**AIM OF THE EXERCISE**
Your answer should hold exactly the lines below from the line with "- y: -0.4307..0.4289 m" through the line with "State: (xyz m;", both included, and no pictures at all.

**DATA BLOCK**
○ ○ ○ ○ ○

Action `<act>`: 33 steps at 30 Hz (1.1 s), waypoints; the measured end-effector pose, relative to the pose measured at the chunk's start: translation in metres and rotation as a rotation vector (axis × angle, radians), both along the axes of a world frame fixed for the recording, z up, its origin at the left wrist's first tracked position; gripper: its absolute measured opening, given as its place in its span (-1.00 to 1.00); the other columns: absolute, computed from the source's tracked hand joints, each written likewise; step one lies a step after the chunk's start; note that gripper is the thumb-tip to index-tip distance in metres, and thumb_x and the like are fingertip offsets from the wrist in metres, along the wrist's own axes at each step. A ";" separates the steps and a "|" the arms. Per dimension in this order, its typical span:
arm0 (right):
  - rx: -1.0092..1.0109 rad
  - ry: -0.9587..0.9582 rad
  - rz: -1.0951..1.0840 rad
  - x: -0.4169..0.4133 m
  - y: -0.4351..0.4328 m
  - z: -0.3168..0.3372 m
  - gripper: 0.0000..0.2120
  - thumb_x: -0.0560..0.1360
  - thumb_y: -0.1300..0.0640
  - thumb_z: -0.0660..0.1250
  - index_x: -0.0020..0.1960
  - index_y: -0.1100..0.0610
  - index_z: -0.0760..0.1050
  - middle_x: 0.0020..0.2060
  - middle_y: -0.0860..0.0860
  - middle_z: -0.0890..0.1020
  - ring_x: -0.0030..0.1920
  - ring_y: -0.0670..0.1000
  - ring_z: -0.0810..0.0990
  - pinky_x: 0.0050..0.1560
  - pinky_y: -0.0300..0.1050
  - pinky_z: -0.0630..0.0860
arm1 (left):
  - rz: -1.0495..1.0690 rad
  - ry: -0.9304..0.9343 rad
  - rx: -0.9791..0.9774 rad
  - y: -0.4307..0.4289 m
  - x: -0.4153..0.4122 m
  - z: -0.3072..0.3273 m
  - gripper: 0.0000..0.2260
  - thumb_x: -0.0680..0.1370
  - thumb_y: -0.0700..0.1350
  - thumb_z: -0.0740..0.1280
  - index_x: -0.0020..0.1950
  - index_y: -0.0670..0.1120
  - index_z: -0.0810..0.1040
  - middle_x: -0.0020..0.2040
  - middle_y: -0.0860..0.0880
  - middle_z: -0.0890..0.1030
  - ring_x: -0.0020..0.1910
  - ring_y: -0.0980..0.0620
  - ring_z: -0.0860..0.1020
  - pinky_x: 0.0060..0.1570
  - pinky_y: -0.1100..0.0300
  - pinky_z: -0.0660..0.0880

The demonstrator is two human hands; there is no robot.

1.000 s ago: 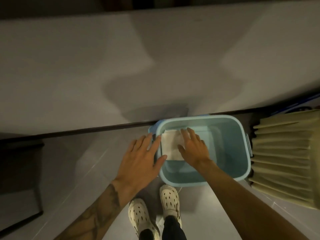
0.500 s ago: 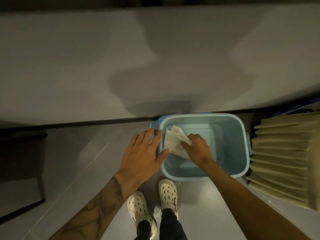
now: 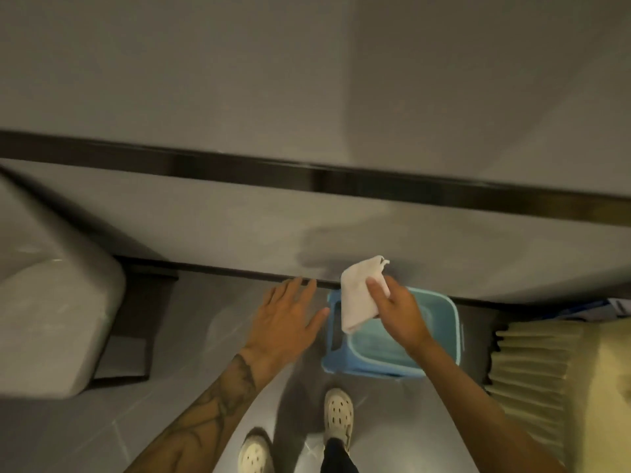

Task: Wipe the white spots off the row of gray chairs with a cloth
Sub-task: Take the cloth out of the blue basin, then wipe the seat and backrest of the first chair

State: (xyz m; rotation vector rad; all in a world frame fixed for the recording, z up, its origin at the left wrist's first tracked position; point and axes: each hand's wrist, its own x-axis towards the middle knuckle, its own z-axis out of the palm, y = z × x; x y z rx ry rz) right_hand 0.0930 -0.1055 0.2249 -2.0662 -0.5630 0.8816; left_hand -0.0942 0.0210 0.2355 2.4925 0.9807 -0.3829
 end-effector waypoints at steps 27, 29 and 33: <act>0.081 0.007 0.412 -0.545 0.269 0.140 -0.95 0.60 0.08 0.41 -0.01 -0.04 0.56 -0.09 -0.04 0.70 -0.06 -0.02 0.69 -0.10 -0.10 0.61 | 0.359 0.032 0.157 0.185 -0.608 0.156 -0.37 0.70 0.30 0.01 0.72 0.05 0.06 0.71 -0.06 0.12 0.67 -0.08 0.13 0.64 -0.01 0.01; 0.080 0.019 0.404 -0.575 0.299 0.131 -0.97 0.60 0.09 0.41 -0.01 -0.01 0.57 -0.10 -0.03 0.70 -0.07 0.00 0.69 -0.12 -0.10 0.59 | 0.364 0.037 0.155 0.213 -0.635 0.150 -0.37 0.71 0.30 0.01 0.72 0.05 0.05 0.71 -0.06 0.10 0.67 -0.07 0.11 0.64 0.00 0.00; 0.059 0.058 0.371 -0.627 0.357 0.104 -0.94 0.59 0.07 0.42 0.02 0.05 0.60 -0.09 -0.02 0.71 -0.06 -0.01 0.69 -0.04 -0.05 0.61 | 0.350 0.055 0.136 0.274 -0.682 0.126 -0.36 0.70 0.31 0.00 0.72 0.06 0.03 0.71 -0.05 0.09 0.68 -0.06 0.09 0.64 0.01 -0.02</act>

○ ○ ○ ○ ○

**OUTPUT OF THE EXERCISE**
  - y: -0.4307..0.4289 m
  - x: -0.4153..0.4122 m
  - z: -0.3072..0.3273 m
  - gripper: 0.0000..0.2260
  - thumb_x: -0.0680..0.1370
  - thumb_y: -0.0700..0.1350
  - thumb_z: -0.0740..0.1280
  - index_x: -0.0020..0.1950
  - index_y: -0.0670..0.1120
  - index_z: -0.0810..0.1040
  - middle_x: -0.0020..0.2040
  - middle_y: -0.0860..0.0880
  - middle_z: -0.0890..0.1030
  - ring_x: -0.0020..0.1910
  - ring_y: -0.0980..0.0620
  - ring_z: -0.0860..0.1020
  - pinky_x: 0.0060..0.1570
  - pinky_y: -0.1100..0.0300
  - pinky_z: -0.0660..0.0880

The demonstrator is two human hands; there is no robot.

1.000 s ago: 
0.500 s ago: 
now: 

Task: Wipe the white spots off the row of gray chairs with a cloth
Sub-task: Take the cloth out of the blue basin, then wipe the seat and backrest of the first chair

State: (xyz m; rotation vector rad; all in a world frame fixed for the recording, z up, its origin at the left wrist's first tracked position; point and axes: each hand's wrist, its own x-axis towards the middle knuckle, its own z-axis out of the palm, y = z × x; x y z rx ry rz) right_hand 0.0930 -0.1055 0.2249 -2.0662 -0.5630 0.8816; left_hand -0.0942 0.0210 0.2355 2.4925 0.9807 -0.3829

No further output is needed.